Dynamic NMR Studies

With regard to a stereoselection in catalysis, the dynamics in solution are relevant. To this end, the temperature dependent dynamics of ^MeO1-py, ^Et1-py and ^Ar1-py have been reported previously. In all cases only one dynamic process – indicated by an inequivalence of the aryl substituents at low temperatures – has been observed and assigned to the ring-inversion without further evidence.^21,25,28 In order to shed light on the timescale of the relevant molecular motions various temperature dependent NMR studies (-90 °C to 130 °C) were conducted with the free ligands ^X(P^O)H, the corresponding salts ^X(P^O)M and the methyl complexes ^X1.

For the protonated ligand ^MeO(P^O)H no change in the spectrum is observed at temperatures down to -90 °C implying that still all molecular motions are fast.
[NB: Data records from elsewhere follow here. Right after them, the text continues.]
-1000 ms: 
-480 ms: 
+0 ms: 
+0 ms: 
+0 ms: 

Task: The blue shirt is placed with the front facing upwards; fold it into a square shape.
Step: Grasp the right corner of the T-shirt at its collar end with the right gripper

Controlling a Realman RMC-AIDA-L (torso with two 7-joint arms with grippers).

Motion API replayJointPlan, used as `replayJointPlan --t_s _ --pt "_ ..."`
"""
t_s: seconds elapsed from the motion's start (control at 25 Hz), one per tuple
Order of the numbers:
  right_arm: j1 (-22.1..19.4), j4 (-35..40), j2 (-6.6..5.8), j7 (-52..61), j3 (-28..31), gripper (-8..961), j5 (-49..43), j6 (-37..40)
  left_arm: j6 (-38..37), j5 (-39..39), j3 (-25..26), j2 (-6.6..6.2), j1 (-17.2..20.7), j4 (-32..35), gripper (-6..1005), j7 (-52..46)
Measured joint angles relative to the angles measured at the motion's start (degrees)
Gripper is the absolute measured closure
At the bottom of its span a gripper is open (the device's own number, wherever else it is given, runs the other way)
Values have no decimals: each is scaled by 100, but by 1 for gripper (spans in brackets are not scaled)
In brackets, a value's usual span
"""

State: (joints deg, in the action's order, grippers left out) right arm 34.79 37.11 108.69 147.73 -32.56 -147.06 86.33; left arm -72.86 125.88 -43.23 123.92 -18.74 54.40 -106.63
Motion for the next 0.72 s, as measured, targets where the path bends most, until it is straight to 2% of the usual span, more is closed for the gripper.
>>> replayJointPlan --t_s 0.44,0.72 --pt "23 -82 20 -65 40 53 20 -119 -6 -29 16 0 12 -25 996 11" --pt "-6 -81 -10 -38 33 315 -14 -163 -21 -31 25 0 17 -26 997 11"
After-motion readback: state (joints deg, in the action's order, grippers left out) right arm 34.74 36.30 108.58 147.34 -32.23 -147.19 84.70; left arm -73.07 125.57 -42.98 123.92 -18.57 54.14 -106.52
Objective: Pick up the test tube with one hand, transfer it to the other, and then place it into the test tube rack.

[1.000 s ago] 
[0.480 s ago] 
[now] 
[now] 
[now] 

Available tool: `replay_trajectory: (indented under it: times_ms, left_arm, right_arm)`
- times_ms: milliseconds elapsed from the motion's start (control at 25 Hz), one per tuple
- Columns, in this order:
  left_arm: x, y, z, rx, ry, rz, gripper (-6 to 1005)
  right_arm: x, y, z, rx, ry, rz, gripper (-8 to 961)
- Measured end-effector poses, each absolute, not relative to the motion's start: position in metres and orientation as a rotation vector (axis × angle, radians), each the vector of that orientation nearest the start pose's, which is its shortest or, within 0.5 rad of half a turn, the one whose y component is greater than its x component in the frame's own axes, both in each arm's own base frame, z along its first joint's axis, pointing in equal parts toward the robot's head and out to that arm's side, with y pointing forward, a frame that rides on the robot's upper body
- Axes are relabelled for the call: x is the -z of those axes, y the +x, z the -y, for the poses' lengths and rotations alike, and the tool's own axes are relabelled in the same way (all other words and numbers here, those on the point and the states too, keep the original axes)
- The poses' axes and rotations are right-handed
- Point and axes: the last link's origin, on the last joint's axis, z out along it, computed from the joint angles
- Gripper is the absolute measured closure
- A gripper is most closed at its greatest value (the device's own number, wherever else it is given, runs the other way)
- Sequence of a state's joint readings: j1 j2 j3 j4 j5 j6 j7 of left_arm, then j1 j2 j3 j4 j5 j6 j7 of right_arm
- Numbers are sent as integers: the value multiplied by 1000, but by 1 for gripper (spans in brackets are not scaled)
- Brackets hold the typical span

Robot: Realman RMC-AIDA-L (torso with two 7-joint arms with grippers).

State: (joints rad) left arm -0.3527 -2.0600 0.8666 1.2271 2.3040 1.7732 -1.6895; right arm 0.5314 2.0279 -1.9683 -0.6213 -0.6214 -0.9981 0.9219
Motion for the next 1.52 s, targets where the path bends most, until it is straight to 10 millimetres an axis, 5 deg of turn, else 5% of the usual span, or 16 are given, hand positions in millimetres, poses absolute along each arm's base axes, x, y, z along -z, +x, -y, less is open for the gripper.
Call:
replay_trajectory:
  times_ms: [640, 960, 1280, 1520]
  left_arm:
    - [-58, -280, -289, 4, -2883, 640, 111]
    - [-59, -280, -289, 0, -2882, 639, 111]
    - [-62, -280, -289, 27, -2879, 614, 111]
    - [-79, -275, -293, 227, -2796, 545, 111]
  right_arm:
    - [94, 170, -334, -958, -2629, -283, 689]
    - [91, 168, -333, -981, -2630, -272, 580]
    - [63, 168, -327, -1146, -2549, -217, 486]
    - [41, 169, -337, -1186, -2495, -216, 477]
For the sodium salt ^MeO(P^O)Na the anisyl moieties are inequivalent at -90 °C (Figure 5-8), but only one diastereomer is detected as the compound exhibits only one ³¹P NMR resonance. Here, it is assumed that the interconversion between two enantiomers is slow rendering the aryl moieties inequivalent and that either only a single exo₃/exo₂ conformation is populated or rather unlikely that the interconversion between these conformations is still fast. The similar shift of the anisyl ortho protons H_12a and H_12b (6.64/6.32 ppm, Figure 5-8, Table 5-1), which is a measure for the exo₂ content, indicates that probably only the exo₃ configuration is populated, as it was also observed for PAr₂Ar’ phosphines.^150,151 This can be confirmed by a

1H, ¹H ROESY spectrum at -80 °C showing NOE-correlations between the sulfonic acid ortho proton H₃ to both the anisyl ortho protons H_12a and H_12b (Figure 5-9), and is also in line with the solid state structure of ^MeO(P^O)HNEt3.¹⁴⁹

Figure 5-8. Variable temperature ¹H NMR spectra (400 MHz, CD3OD) of ^MeO(P^O)Na and ^MeO1.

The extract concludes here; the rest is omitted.